A RJ de grandes grupos corporativos é, em essência, uma transferência de perda organizada e injusta. A preservação da “grande empresa” cuja governança falhou ocorre à custa da destruição de múltiplas pequenas e médias empresas, fontes genuínas de renda e produção regional. O efeito socioeconômico local é desastroso. Eu me recuso a aceitar que a lei de recuperação penalize a base da pirâmide para subsidiar a irresponsabilidade do topo!
O alerta final – basta de abuso!
A Recuperação Judicial deve ser um ato de penitência e responsabilidade, e eu não aceito que seja uma tática financeira que permita celebração e impunidade.

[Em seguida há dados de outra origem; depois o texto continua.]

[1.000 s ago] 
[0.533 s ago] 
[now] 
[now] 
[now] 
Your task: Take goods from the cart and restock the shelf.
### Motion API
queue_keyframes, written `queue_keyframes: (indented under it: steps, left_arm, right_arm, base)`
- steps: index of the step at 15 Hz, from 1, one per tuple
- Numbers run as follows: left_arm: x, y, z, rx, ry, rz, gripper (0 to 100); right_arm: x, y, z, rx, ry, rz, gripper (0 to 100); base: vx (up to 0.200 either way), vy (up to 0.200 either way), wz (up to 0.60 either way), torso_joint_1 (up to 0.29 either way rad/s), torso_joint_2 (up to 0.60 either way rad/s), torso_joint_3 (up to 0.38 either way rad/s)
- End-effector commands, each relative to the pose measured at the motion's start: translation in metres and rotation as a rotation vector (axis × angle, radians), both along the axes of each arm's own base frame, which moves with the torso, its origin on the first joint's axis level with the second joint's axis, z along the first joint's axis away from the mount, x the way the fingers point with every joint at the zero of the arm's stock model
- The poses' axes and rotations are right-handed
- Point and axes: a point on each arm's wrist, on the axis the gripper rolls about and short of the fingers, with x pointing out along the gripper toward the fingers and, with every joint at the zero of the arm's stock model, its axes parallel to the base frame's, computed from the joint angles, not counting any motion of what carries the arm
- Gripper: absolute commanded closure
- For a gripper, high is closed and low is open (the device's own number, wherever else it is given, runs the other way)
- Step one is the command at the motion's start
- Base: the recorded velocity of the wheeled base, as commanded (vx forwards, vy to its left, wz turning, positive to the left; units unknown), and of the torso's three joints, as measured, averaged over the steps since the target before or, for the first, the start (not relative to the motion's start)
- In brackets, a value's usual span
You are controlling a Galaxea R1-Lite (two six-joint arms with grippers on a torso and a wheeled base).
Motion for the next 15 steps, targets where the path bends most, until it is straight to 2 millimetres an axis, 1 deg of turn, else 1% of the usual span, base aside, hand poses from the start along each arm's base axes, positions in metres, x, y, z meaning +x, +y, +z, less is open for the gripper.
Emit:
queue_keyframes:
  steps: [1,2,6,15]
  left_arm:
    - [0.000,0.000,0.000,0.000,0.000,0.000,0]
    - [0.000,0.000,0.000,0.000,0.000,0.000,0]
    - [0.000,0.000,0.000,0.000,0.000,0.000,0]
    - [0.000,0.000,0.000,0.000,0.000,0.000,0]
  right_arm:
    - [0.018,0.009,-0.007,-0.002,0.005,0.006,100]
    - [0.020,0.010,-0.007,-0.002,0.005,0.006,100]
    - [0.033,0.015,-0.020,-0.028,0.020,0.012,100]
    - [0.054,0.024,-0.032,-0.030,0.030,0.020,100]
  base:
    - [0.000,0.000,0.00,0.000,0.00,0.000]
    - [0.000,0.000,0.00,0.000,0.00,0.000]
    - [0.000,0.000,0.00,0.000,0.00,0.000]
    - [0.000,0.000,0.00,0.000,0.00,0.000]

Aos Conselhos de Administração e Altos Executivos: a integridade corporativa é medida pela responsabilidade no pagamento de suas dívidas, e não pelos códigos de ética que vocês penduram na parede. Eu clamo: é urgente que o Judiciário brasileiro deixe de ser complacente! É imperativo que os magistrados apliquem o princípio do abuso de direito com rigor, coibindo o uso indiscriminado da RJ que desvirtua o propósito da lei.
O Agronegócio brasileiro necessita de um resgate imediato da sua integridade, sob pena de ver seu pilar de sustentação ruir sob o peso da deslealdade institucionalizada. A conta bilionária dessa irresponsabilidade é paga, com suor e sangue, pela base da nossa economia!